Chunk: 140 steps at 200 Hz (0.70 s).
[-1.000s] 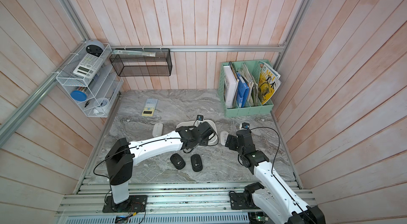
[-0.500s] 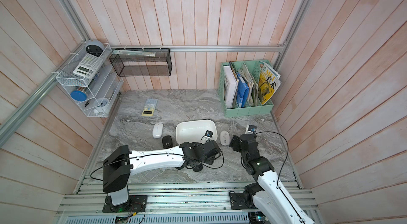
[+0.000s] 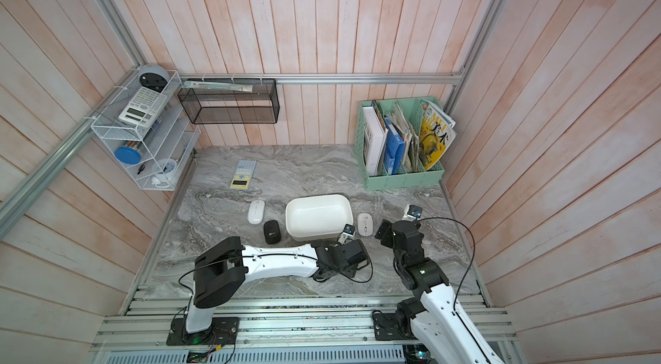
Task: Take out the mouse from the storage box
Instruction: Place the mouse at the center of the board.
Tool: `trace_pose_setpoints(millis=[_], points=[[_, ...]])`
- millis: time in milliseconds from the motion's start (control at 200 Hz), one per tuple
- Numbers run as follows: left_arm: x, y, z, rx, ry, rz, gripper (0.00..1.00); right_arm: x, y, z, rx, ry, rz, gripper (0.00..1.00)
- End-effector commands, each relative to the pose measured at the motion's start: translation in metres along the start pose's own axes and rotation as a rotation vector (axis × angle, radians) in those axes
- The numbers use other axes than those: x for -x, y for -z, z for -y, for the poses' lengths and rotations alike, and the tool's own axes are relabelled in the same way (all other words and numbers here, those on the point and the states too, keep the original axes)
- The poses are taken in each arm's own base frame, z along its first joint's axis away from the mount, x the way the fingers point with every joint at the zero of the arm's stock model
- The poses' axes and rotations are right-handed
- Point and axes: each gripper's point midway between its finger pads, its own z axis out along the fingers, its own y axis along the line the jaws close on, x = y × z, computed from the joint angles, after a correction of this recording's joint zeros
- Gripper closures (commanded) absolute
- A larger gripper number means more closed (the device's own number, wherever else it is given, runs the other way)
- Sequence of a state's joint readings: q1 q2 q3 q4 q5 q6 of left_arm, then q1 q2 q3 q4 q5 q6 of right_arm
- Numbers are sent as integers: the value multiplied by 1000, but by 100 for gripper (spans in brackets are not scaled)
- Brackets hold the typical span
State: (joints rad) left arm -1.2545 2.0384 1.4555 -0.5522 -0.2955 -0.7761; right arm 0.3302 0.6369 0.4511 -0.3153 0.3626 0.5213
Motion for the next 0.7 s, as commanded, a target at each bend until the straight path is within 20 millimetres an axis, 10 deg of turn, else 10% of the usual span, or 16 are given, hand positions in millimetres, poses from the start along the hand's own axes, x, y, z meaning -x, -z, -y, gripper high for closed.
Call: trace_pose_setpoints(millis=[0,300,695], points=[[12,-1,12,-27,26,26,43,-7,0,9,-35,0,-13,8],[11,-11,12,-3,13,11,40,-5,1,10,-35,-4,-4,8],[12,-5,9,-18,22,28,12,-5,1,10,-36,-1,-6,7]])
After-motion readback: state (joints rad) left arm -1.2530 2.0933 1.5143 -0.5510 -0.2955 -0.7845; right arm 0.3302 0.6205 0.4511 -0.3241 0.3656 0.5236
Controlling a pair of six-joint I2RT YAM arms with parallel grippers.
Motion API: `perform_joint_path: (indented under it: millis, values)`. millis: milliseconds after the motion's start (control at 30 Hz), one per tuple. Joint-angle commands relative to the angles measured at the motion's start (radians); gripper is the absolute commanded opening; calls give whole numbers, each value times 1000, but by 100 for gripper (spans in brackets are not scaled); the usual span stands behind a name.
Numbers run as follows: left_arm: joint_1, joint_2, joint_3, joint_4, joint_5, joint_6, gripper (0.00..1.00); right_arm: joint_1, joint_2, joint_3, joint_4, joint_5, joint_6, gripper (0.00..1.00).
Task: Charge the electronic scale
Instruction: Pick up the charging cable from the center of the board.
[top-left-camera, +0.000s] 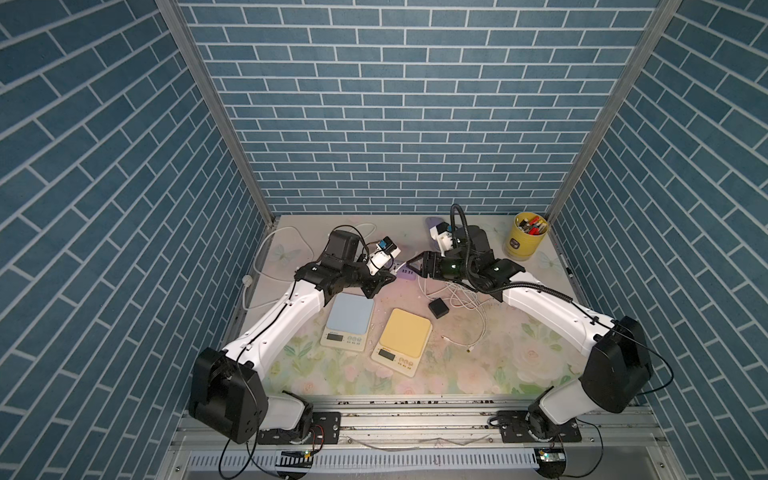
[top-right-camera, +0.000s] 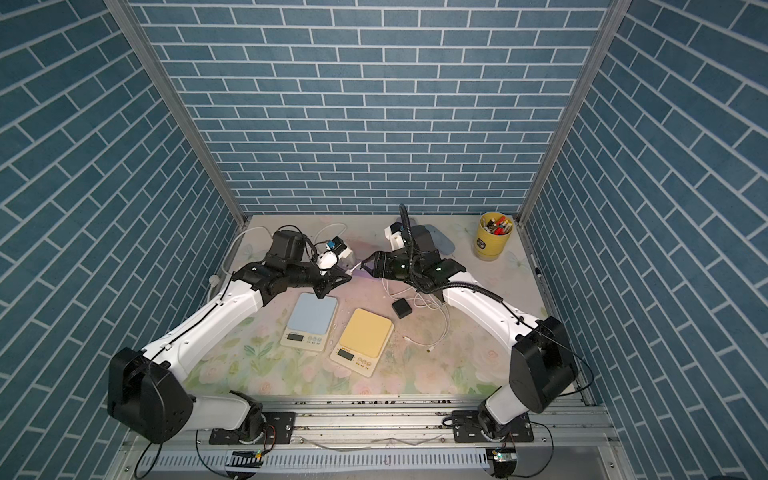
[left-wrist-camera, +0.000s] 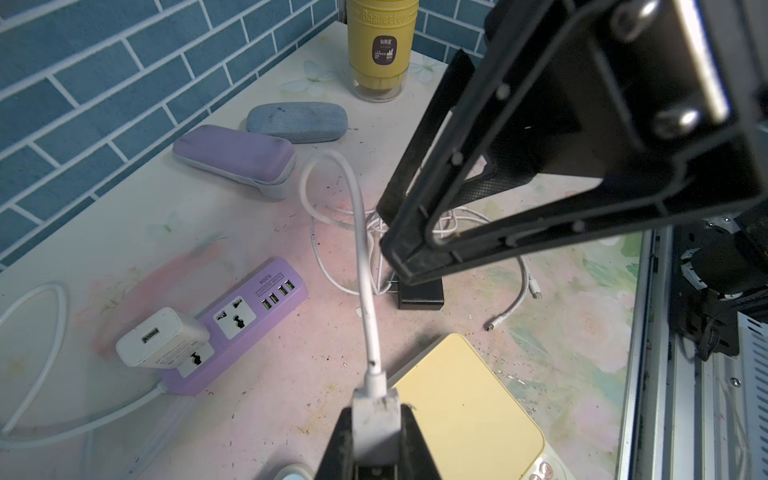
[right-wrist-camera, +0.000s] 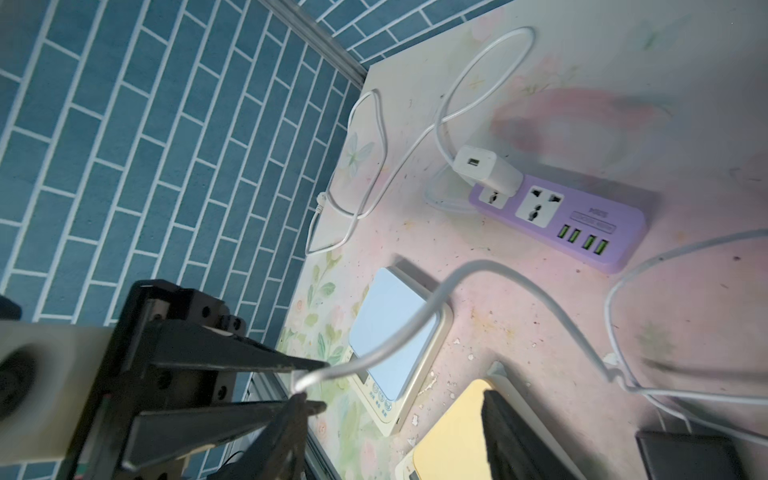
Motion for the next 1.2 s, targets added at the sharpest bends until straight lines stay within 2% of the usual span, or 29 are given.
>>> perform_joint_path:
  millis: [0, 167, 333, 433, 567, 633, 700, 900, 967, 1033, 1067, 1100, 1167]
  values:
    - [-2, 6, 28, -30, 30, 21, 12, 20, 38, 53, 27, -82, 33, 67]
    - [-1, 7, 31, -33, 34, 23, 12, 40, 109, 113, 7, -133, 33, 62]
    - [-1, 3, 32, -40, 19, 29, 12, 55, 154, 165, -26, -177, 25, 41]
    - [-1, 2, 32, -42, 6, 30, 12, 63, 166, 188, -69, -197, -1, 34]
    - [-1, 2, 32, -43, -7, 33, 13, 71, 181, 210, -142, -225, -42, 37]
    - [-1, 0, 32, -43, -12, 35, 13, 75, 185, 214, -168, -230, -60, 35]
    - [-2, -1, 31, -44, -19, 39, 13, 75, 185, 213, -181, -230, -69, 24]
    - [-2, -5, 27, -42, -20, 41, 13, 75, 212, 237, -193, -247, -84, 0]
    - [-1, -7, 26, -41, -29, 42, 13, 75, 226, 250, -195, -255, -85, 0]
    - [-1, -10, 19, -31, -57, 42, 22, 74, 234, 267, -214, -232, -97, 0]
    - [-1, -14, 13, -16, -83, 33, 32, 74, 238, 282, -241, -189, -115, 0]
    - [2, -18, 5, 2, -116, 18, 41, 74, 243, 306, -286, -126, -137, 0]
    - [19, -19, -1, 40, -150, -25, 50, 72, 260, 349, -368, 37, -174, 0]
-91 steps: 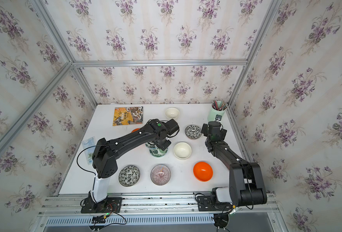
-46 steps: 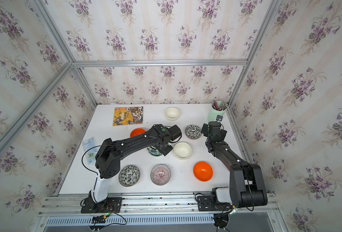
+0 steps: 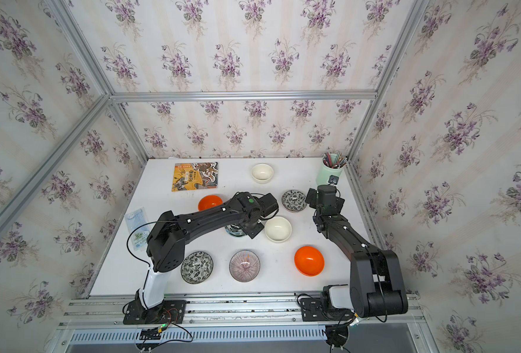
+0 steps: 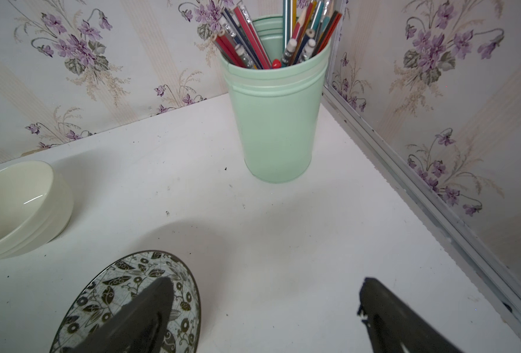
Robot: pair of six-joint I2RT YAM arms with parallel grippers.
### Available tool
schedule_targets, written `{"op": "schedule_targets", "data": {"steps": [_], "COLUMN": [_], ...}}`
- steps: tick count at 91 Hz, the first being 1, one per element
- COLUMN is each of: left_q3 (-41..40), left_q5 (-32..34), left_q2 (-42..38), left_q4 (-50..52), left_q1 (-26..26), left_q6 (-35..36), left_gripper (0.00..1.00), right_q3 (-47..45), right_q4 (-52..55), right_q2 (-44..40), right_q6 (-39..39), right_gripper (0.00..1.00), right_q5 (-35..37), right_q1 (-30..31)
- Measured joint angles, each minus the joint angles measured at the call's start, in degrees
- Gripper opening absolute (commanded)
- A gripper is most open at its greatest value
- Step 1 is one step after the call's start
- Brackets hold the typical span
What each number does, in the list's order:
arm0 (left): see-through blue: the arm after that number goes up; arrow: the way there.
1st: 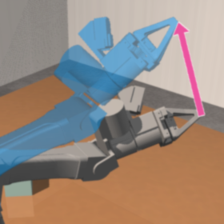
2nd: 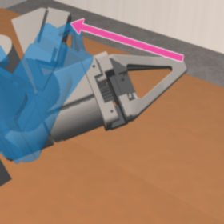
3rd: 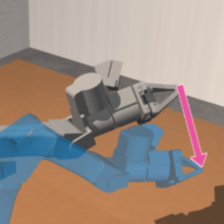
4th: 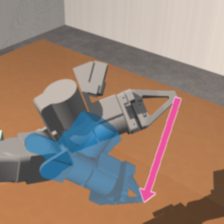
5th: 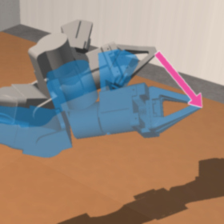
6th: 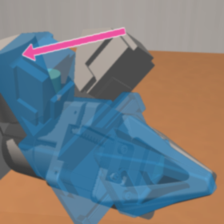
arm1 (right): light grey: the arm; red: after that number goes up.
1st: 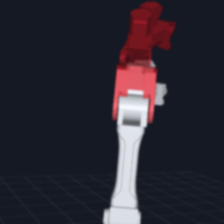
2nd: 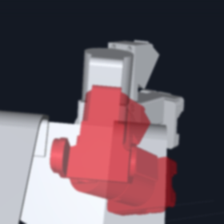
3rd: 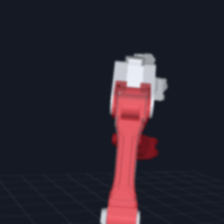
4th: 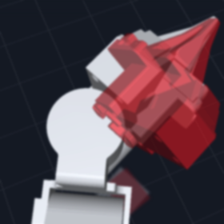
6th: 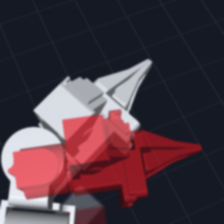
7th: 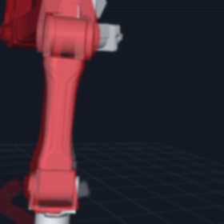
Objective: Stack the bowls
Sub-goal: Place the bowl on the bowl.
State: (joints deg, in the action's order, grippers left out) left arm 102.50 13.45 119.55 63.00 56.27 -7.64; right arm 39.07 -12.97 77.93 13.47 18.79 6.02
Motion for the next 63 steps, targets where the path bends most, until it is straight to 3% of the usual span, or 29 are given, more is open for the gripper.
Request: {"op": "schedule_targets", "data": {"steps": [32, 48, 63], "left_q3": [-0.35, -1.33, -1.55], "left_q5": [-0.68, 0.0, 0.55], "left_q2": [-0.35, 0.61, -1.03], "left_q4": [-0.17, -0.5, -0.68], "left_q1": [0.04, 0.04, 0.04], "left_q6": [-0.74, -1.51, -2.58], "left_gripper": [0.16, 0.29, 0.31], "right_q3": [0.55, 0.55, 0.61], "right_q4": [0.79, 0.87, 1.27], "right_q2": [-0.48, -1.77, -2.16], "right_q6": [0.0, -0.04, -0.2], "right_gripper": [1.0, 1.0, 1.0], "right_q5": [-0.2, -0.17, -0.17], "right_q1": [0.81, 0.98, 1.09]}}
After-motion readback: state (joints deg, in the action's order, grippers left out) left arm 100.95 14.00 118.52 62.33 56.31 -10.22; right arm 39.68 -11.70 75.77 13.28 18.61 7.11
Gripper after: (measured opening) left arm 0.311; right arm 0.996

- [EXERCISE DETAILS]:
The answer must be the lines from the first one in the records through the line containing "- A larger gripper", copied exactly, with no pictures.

- [EXERCISE ANSWER]:
Chunk: 140 steps at 200 Hz (0.70 s).
[-1.000s] 
[-0.500s] 
[+0.000s] 
Task: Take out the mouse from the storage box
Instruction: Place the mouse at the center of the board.
Tool: `trace_pose_setpoints(millis=[_], points=[[_, ...]])`
- millis: time in milliseconds from the motion's start (control at 200 Hz), one per tuple
- Numbers run as follows: left_arm: x, y, z, rx, ry, rz, gripper (0.00..1.00); right_arm: x, y, z, rx, ry, rz, gripper (0.00..1.00)
- End-effector commands, each relative to the pose measured at the motion's start: translation in metres along the start pose's own axes and rotation as a rotation vector (axis × angle, radians) in those axes
- The numbers use other axes than those: x for -x, y for -z, z for -y, for the poses' lengths and rotations alike, and the tool's own axes are relabelled in the same way (all other words and numbers here, those on the point and the states too, keep the original axes)
- The poses are taken in each arm's own base frame, z along its first joint's axis away from the mount, x the way the fingers point with every joint at the zero of the arm's stock model
- The poses' axes and rotations are right-handed
- Point and axes: each gripper's point midway between its finger pads, its own z axis out along the fingers, its own y axis along the line the jaws close on, x = y × z, computed from the joint angles, after a correction of this recording's joint zeros
- Gripper closures (commanded) absolute
- A larger gripper number means more closed (the device's own number, wherever else it is given, runs the other way)

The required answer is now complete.